There are some existing packages that are available that address pieces of the issues listed above. Some of those examples are listed in [2]. Components or concepts from these packages could likely be incorporated into a more general solution that could be provided to the research community. Packages such as XNAT (http://xnat.org) provide tools for accepting images and associated data, moving those data through defined quality control steps, search and query tools, and provide viewing tools for common data formats.

Executing any research project involves a number of steps. Research involving images is no exception. The fact that images are digital and that measurements likely also exist in digital format creates an opportunity for a digital workflow.
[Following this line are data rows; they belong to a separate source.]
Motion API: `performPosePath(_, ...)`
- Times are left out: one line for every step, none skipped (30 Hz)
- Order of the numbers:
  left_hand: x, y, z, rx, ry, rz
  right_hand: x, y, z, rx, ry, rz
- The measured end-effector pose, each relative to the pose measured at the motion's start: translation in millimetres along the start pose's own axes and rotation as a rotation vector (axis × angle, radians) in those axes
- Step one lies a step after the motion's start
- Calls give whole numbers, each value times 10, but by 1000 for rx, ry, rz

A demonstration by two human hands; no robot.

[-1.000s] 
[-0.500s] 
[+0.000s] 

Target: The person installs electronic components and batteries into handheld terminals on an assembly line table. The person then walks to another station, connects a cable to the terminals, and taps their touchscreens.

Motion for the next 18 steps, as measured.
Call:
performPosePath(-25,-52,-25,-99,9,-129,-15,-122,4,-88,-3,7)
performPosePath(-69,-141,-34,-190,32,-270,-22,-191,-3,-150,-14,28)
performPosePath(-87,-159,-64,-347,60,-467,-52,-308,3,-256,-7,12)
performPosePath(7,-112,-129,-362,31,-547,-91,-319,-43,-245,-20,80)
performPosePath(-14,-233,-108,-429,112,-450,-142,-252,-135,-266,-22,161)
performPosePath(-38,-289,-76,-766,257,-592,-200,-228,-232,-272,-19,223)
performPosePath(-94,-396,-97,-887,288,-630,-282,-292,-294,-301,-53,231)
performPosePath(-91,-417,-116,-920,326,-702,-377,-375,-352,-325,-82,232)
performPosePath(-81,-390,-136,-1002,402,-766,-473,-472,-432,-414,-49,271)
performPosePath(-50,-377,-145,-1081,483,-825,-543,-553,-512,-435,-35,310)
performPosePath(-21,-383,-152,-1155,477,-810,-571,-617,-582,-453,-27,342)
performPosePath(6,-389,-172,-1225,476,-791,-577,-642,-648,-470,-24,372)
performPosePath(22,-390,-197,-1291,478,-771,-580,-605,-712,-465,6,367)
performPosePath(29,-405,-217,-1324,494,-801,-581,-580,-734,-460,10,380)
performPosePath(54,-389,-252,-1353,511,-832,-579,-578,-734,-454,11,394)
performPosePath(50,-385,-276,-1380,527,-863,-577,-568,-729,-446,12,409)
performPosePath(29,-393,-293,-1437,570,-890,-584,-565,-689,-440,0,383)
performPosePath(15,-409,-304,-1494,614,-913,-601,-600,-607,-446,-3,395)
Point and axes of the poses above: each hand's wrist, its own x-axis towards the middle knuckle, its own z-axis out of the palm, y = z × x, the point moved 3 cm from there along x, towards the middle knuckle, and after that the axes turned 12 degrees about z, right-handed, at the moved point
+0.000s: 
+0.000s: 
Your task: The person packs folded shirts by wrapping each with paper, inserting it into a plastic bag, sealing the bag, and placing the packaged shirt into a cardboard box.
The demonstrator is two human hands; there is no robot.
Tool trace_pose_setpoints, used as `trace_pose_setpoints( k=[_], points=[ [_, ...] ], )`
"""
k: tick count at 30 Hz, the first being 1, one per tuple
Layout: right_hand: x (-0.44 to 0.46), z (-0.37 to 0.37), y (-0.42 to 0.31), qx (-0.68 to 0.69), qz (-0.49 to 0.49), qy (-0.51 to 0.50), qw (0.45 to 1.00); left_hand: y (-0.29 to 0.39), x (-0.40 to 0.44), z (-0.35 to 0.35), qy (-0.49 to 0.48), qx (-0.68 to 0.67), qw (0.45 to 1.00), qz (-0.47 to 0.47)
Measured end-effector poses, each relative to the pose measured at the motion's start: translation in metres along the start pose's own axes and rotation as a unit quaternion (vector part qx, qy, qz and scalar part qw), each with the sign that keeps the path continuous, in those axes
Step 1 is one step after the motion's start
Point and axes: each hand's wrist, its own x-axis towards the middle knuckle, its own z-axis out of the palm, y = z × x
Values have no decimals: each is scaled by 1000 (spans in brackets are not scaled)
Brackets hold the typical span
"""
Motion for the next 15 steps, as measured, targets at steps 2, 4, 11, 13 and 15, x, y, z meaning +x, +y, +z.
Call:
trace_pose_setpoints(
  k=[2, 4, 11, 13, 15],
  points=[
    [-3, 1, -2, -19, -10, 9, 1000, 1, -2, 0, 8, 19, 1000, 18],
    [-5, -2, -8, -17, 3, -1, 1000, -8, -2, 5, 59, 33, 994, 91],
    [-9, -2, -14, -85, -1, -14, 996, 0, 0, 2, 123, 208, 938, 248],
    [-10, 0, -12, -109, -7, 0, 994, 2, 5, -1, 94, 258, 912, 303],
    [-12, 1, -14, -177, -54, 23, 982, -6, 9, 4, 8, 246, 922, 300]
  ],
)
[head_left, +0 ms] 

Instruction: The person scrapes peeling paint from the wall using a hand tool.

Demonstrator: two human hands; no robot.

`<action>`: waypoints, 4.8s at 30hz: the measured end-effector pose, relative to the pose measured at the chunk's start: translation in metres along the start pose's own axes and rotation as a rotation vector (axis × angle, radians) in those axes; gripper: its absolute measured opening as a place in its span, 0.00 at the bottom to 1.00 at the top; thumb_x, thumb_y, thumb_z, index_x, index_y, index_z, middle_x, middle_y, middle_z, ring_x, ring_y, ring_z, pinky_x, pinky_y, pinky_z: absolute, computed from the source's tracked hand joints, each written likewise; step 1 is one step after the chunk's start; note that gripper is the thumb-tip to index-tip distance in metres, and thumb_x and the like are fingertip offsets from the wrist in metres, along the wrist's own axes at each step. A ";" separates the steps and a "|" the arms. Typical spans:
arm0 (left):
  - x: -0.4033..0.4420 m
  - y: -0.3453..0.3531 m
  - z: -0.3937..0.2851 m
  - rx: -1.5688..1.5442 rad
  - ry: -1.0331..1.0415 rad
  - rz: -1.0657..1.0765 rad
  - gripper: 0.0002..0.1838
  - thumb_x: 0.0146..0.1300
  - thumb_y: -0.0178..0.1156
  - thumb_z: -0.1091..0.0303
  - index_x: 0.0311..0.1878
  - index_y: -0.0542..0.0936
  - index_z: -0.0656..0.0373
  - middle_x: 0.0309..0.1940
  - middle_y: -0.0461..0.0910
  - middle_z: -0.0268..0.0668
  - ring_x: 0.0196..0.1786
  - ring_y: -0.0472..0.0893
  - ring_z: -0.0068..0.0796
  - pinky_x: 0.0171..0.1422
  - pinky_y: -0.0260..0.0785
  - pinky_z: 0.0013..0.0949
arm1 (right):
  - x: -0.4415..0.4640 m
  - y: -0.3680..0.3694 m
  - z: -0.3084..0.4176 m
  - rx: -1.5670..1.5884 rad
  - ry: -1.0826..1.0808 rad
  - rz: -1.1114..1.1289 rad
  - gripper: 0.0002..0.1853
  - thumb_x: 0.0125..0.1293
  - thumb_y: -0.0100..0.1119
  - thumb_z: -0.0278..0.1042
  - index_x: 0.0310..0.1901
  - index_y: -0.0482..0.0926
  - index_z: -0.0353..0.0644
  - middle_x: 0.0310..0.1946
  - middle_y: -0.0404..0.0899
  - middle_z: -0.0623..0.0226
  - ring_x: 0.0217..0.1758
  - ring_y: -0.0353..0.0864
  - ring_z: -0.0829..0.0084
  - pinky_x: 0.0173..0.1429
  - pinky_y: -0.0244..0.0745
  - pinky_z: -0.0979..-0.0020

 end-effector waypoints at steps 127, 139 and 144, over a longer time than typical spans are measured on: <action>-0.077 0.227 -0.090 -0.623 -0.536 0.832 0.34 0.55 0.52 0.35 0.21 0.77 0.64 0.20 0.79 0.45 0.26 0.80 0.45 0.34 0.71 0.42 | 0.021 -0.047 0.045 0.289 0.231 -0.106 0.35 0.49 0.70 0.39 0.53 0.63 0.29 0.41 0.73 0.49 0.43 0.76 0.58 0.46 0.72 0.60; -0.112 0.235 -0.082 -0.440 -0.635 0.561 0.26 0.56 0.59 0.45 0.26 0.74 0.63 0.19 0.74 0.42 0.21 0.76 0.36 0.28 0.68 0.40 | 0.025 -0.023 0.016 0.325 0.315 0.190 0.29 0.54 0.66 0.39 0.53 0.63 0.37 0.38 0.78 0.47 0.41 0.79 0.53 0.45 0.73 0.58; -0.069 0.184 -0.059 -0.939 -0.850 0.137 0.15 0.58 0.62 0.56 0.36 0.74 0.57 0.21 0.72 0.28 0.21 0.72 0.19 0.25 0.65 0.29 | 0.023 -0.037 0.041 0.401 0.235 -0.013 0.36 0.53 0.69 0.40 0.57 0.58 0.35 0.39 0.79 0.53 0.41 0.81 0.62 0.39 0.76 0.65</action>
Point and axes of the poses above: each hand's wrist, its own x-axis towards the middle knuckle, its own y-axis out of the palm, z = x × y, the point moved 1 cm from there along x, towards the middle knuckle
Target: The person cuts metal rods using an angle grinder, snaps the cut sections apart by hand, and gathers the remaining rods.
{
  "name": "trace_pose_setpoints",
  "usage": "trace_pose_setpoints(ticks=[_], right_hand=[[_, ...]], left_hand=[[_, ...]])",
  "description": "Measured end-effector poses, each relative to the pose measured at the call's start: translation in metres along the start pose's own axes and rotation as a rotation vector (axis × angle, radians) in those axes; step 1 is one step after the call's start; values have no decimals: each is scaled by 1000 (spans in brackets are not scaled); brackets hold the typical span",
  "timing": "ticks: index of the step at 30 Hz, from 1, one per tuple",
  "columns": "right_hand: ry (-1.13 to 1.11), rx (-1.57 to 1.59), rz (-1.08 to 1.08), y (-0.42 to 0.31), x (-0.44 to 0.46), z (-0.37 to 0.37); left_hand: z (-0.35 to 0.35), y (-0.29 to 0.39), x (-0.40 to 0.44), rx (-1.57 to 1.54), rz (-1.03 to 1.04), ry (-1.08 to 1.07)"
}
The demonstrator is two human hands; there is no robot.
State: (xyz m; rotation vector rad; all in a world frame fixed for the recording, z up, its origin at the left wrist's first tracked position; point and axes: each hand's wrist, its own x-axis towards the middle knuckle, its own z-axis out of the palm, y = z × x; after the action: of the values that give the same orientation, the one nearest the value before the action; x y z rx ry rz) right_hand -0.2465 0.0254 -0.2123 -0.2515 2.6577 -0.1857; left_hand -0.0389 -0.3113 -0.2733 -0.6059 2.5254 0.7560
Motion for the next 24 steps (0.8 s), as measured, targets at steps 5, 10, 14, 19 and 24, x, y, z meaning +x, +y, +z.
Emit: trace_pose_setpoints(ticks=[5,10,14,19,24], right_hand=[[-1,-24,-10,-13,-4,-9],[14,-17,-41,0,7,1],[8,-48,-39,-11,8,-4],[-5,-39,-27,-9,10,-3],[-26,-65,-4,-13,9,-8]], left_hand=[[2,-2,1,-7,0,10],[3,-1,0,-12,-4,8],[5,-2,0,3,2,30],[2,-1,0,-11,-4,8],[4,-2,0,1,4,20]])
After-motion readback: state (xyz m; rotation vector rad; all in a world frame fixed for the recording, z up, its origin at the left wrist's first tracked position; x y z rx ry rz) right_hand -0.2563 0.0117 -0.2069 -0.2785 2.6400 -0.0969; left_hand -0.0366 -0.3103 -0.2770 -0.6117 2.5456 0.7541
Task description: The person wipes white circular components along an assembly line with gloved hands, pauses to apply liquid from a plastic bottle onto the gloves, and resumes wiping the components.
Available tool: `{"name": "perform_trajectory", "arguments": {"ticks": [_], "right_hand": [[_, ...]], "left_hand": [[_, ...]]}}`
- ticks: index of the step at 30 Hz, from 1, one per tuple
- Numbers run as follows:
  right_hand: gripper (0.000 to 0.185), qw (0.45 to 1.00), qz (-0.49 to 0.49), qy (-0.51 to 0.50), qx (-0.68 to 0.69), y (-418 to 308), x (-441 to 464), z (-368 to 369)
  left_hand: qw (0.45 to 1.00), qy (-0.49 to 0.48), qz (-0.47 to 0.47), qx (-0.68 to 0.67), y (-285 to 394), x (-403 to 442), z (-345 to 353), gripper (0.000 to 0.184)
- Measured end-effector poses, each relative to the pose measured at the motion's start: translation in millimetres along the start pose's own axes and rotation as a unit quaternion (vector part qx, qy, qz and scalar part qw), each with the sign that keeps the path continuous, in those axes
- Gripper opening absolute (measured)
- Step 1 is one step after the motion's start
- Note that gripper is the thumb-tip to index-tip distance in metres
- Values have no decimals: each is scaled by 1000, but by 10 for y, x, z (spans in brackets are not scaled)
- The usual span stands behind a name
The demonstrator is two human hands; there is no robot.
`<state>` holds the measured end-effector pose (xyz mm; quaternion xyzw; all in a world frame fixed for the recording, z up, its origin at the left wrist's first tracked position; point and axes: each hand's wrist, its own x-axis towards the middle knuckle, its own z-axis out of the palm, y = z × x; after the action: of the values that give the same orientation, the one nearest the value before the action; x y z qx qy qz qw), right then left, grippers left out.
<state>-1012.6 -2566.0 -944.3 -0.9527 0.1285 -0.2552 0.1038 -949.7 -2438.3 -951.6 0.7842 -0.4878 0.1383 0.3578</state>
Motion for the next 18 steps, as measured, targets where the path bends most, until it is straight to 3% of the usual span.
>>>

There are widely accepted languages for describing workflow, and there are commercial and free workflow engines that can assist in the execution of a workflow.

Creating a description of a research process using an established workflow description language could be beneficial by encouraging a standard description of how research is to be done, leveraging workflow engines that might assist in the execution of the workflow, and providing a documentation method that might be valuable when data is to be submitted to other agencies such as the Food and Drug Administration (FDA).

Conclusion

Creating an efficient and flexible workflow model for imaging-based clinical research is critical. Without it, each laboratory will attempt to build its own tools and infrastructure to address workflow needs. Designing and building it well is the most efficient way to use resources and maximizes the ability of researchers to share research methods and for approval agencies like the FDA to understand how research was conducted.